## What to work on
Scan the listing below. Report each line that includes "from".

## Supplied data
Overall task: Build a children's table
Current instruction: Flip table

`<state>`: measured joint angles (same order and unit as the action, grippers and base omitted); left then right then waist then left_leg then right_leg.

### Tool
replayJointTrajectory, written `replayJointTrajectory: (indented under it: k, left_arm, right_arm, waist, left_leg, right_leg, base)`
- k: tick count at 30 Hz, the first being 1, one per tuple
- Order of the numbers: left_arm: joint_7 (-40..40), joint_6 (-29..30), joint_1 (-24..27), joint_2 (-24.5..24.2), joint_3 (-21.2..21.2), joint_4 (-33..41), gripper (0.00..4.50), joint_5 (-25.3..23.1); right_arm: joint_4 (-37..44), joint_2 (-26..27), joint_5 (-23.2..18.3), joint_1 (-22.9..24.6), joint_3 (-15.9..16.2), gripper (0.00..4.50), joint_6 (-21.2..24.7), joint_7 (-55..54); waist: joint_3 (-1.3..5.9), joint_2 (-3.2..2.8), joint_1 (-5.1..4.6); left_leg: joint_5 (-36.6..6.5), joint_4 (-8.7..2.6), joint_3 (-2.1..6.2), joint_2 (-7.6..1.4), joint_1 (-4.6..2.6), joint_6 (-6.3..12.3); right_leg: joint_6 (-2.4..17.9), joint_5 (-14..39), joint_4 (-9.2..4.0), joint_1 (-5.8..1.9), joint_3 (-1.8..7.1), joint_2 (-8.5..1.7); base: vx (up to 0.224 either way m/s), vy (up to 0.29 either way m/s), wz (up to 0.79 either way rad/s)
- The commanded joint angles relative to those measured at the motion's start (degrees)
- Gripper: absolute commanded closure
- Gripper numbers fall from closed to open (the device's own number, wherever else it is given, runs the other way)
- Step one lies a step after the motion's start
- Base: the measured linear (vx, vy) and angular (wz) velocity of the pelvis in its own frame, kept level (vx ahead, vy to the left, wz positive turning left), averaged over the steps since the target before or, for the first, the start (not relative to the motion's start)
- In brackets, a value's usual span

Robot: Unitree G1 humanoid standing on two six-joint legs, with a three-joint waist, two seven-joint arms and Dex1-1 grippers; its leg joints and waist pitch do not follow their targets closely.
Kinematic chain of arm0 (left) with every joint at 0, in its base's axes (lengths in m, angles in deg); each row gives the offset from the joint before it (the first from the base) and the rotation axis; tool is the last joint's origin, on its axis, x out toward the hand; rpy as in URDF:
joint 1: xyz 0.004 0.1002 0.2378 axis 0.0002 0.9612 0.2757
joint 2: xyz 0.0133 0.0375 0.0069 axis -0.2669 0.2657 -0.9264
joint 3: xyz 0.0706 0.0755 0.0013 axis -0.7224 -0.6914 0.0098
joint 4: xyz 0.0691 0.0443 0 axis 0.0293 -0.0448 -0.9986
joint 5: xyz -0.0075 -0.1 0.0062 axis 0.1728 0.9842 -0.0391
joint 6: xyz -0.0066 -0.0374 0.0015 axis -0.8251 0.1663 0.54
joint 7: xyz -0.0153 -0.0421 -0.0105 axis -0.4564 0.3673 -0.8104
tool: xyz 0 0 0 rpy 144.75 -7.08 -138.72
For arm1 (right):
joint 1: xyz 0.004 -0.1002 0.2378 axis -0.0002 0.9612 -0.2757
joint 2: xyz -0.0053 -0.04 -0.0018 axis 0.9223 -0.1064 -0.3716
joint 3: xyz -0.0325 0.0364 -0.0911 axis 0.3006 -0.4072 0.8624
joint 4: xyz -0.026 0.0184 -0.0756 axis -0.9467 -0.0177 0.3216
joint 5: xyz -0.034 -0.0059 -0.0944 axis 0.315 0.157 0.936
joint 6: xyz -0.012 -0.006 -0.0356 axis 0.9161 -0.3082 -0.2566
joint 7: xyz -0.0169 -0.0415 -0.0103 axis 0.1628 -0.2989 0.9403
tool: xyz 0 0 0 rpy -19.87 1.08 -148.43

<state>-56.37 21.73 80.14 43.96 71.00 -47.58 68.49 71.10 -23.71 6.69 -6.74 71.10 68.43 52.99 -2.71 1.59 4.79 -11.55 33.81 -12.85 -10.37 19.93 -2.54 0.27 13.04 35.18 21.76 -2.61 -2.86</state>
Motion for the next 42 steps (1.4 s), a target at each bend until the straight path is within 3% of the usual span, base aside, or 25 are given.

## Exercise response
- Gripper numbers fall from closed to open (the device's own number, wherever else it is given, runs the other way)
Kinematic chain of arm0 (left) with every joint at 0, in its base's axes (lengths in m, angles in deg); each row gives the offset from the joint before it (the first from the base) and the rotation axis; tool is the last joint's origin, on its axis, x out toward the hand; rpy as in URDF:

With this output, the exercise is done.